Now, though, other things loom larger. You might think that, when some task falls from top priority, it becomes harder to manage, but I’ve found the opposite is true. With summer divvied up between hospital visits and warden calls and the like, I’m left sparse pockets of time, and have to think hard about what to do with them. Suddenly it’s not so difficult to pick a direction and stick with it. Catastrophe was the ice-bucket wake-up splash. And it’s altered my relationship with the project at another basic level: dwarfed by greater problems, the project becomes a thing of respite, rather than the be-all end-all menacing my summer. I find myself excited to snatch an unexpected hour or two for research, wondering how much progress I can eke out of the minutes spare. Don’t get me wrong, I still prevaricate. But the old academic dread, that root of all procrastination, has been tempered by a sense of scale. 
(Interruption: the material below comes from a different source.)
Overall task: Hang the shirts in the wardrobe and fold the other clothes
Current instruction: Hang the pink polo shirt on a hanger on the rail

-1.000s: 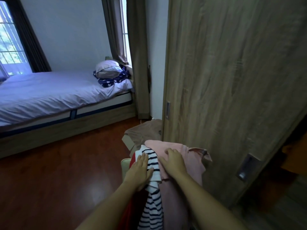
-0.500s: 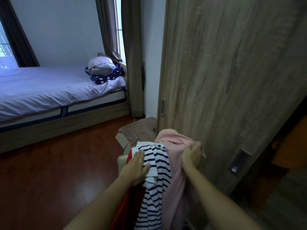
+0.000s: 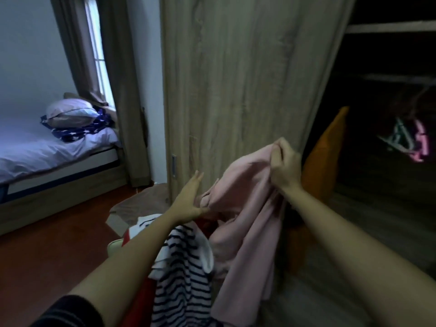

It’s early morning, and I’m tapping out this sentence with a laptop balanced on the gas hob grate, latkes frying by the side. I have two hours before the day really starts, and the to-do list is long. A study by psychologist Clare Mehta indicates that the happiest age is about thirty-six - the age, it is suggested, when the burden of personal responsibility peaks. I’m beginning to see some truth in this.